Records for processing below:

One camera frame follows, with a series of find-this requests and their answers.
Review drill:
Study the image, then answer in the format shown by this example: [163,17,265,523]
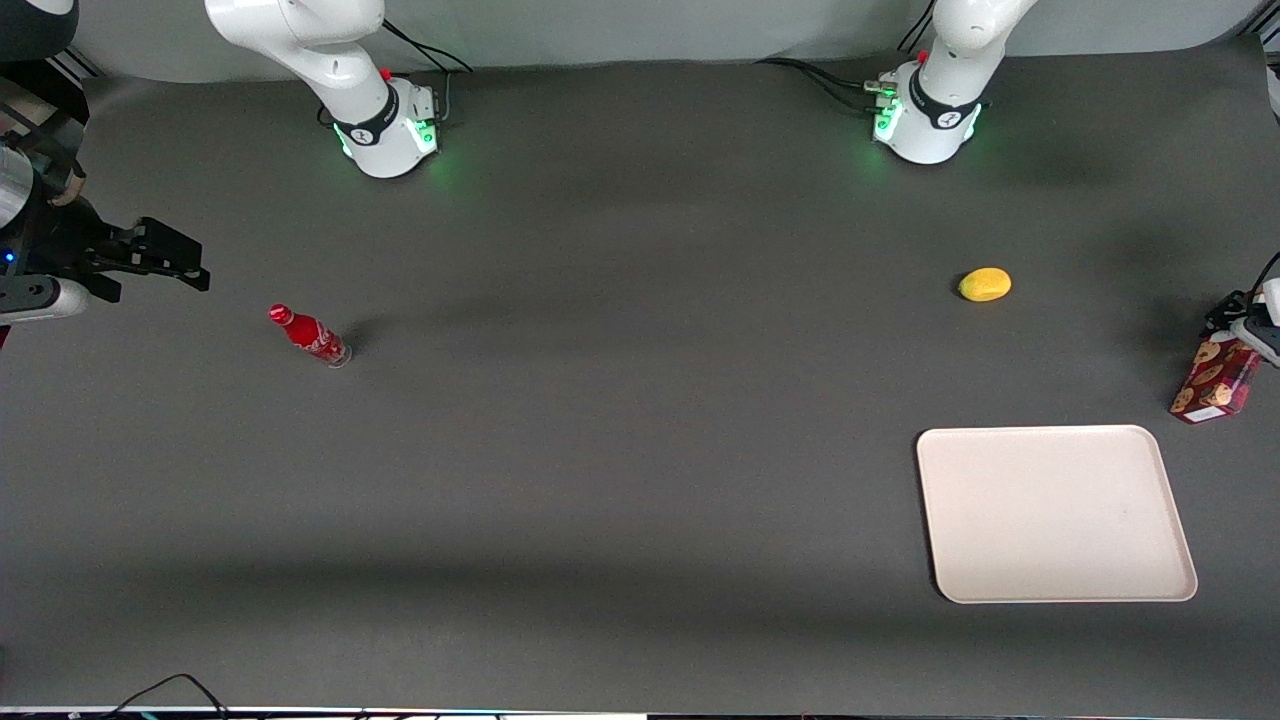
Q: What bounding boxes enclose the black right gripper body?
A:
[0,185,122,304]

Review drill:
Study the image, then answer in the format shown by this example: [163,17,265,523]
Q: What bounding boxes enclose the red cookie box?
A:
[1169,337,1264,426]

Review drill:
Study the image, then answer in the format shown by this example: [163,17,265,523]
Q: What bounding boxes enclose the beige plastic tray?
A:
[916,425,1199,605]

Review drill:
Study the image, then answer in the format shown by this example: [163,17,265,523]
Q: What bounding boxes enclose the red cola bottle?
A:
[267,304,353,369]

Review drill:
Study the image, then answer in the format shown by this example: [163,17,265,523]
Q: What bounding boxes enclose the yellow lemon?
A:
[958,267,1013,303]

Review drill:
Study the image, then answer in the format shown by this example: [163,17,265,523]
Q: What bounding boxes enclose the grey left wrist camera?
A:
[1230,316,1280,367]

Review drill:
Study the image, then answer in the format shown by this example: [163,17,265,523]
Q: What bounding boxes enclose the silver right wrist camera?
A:
[0,277,93,324]

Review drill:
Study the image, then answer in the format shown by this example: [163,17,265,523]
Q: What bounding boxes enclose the black right arm base cable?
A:
[380,18,474,123]

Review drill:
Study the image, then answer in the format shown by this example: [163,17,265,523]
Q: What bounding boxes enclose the black table edge cable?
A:
[98,673,233,720]

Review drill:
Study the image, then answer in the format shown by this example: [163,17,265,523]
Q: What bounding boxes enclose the black left arm base cables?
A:
[755,28,936,113]

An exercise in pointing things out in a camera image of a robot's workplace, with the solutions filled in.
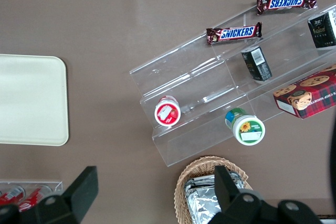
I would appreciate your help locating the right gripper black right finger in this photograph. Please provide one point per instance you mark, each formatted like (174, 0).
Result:
(225, 187)

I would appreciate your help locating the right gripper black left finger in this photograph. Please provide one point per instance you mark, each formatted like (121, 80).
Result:
(84, 187)

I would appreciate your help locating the light wicker basket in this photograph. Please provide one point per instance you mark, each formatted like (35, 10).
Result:
(179, 190)

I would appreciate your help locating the beige plastic tray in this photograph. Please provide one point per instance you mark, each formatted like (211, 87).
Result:
(31, 100)

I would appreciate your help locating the clear acrylic bottle rack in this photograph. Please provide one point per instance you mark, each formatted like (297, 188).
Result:
(56, 185)

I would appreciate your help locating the silver foil container stack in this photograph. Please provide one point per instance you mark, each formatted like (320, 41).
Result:
(199, 203)

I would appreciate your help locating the red cola bottle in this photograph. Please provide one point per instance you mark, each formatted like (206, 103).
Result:
(10, 195)
(32, 199)

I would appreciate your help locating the green lid yogurt cup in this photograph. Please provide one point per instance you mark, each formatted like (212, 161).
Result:
(248, 129)

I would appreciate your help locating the red lid yogurt cup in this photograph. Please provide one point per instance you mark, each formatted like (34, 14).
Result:
(167, 112)

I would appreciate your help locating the clear acrylic step display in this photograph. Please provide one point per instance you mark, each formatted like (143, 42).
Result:
(199, 74)

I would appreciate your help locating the red tartan cookie box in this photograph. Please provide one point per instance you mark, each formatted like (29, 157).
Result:
(312, 95)

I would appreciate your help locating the small black carton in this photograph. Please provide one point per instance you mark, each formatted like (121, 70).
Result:
(258, 62)
(324, 31)

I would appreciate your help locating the Snickers chocolate bar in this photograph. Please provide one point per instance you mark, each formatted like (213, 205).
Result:
(286, 2)
(236, 33)

End of Records for processing.

The problem - Scan the entries for lines holding the string "finger", then copy every one of them.

Response for this exercise -
I would appreciate your help locating the right gripper black right finger in this photograph. Please provide one point per instance you mark, each formatted like (174, 0).
I would appreciate your help locating the right gripper black left finger in this photograph. Please provide one point per instance you mark, each formatted like (121, 80).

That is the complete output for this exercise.